Illinois Legalizes Physician-Assisted Suicide

By: Hannah Brooker
Edited by: Payton Hawkins and Annie Jiang

Illinois Senate Bill 1950 (SB 1950), the End-of-Life Options for Terminally Ill Patients Act, was signed into law by Governor J.B. Pritzker on December 12th, 2025. The law’s intent “is to uphold the highest standard of medical care and the full range of options for each individual, particularly at the end of life” to afford eligible patients the option to end their lives in a peaceful manner.[1] Under the law, physicians can decide whether a patient is eligible to receive aid-in-dying medication. The law is scheduled to take effect nine months after enactment and may sometimes be referred to as Deb’s Law, in honor of the advocate Deb Robertson. 

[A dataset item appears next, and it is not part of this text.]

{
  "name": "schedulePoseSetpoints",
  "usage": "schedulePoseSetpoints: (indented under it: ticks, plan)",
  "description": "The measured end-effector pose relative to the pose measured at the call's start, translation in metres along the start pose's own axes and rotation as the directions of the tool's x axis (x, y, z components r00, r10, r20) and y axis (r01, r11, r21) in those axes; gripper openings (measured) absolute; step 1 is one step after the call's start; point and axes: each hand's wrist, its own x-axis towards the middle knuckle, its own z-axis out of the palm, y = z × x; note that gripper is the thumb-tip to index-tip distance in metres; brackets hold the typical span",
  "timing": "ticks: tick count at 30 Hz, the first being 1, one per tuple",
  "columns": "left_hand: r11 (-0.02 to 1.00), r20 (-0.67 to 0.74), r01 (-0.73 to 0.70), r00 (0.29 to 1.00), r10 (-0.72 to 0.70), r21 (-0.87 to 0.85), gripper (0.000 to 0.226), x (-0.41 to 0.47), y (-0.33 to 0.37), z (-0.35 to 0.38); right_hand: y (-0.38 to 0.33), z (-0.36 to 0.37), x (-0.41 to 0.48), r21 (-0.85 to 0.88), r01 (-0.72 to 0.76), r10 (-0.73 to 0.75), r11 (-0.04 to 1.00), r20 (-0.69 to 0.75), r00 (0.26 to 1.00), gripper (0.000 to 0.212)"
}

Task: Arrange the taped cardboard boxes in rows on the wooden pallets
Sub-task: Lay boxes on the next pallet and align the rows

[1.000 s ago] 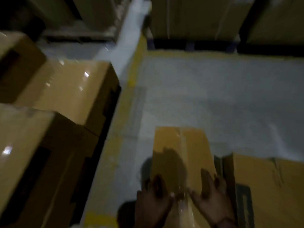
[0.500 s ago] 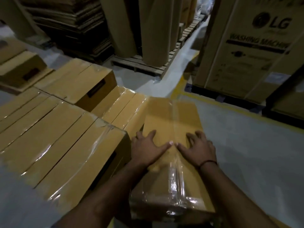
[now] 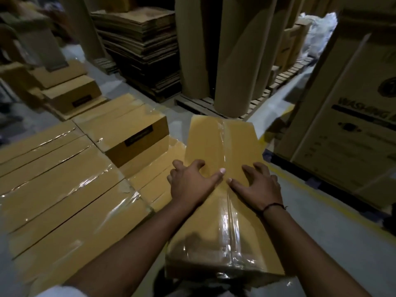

The bill contains several provisions detailing the procedures involved in the patient's qualifications to receive end-of-life care. Below are the provisions of SB 1950, based on the bill’s statutory text. 

The New Law’s Requirements
The law defines the key details in an effort to provide clear guidelines for physicians and patients. Importantly, the eligible patients must be Illinois residents and have a  “terminal disease,” which is defined as an incurable illness with a prognosis of death in six months or less.[2] The law also makes clear that self-administration of life-ending medication must be voluntary and that a diagnosis of depression alone does not qualify a patient. [3] This limitation responds to critics who argue that untreated mental health conditions could undermine true consent, reinforcing that the law frames aid in dying as a medical, not psychological, determination.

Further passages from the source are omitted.